# WHAT YOU HAVE TO DO
A single count is required: the lines of the data below in which the word "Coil" occurs.

# DATASET EXCERPT
----

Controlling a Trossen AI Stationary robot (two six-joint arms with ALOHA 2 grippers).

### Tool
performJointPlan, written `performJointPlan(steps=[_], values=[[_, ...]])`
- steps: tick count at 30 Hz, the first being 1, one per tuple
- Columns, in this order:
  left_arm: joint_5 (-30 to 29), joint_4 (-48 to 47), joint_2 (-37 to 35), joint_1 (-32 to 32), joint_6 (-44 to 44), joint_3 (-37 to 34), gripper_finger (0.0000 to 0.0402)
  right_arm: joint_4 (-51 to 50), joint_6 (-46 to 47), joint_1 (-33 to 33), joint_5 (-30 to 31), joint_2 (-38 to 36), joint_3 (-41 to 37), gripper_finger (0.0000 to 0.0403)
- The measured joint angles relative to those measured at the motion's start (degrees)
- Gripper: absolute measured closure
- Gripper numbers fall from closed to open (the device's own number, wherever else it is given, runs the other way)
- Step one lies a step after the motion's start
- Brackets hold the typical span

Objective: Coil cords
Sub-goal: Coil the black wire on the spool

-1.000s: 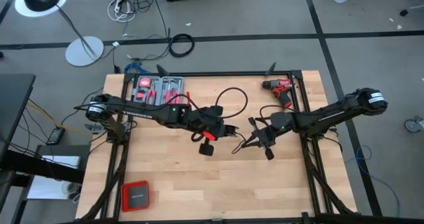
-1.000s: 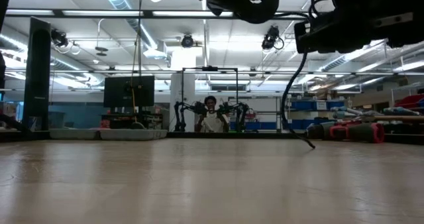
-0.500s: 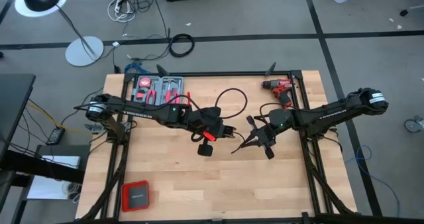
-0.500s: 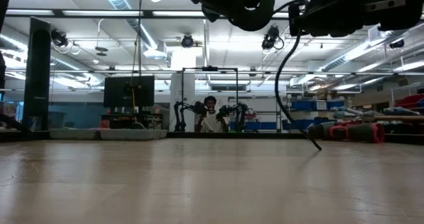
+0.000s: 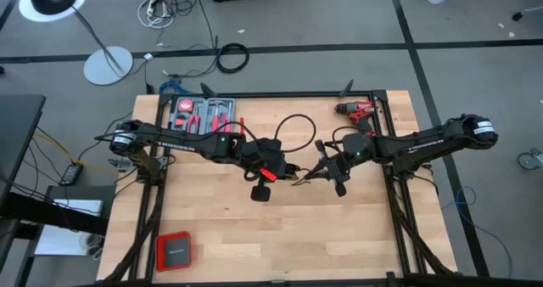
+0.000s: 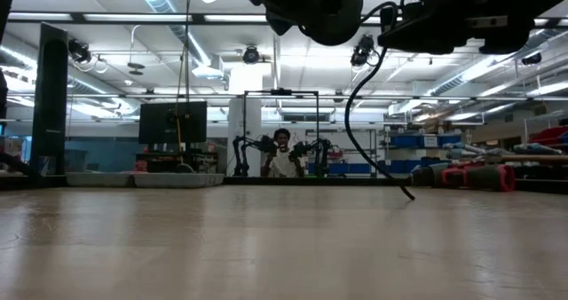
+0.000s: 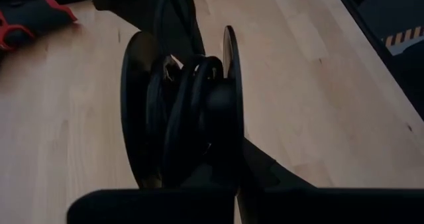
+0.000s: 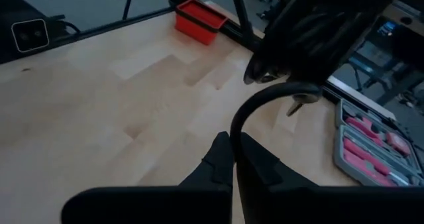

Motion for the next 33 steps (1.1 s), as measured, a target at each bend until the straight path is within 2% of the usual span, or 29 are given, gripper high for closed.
performJointPlan(steps=[24,33], values=[[0.00,-0.19,0.00,0.09,0.37,0.00,0.0401,4.00,-1.52,-2.00,1.12,-0.11,0.00,0.0402],[0.00,-0.31,0.00,0.09,0.30,0.00,0.0401,6.79,-5.93,-2.02,1.17,-0.43,0.02,0.0402]])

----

# EXERCISE RESULT
2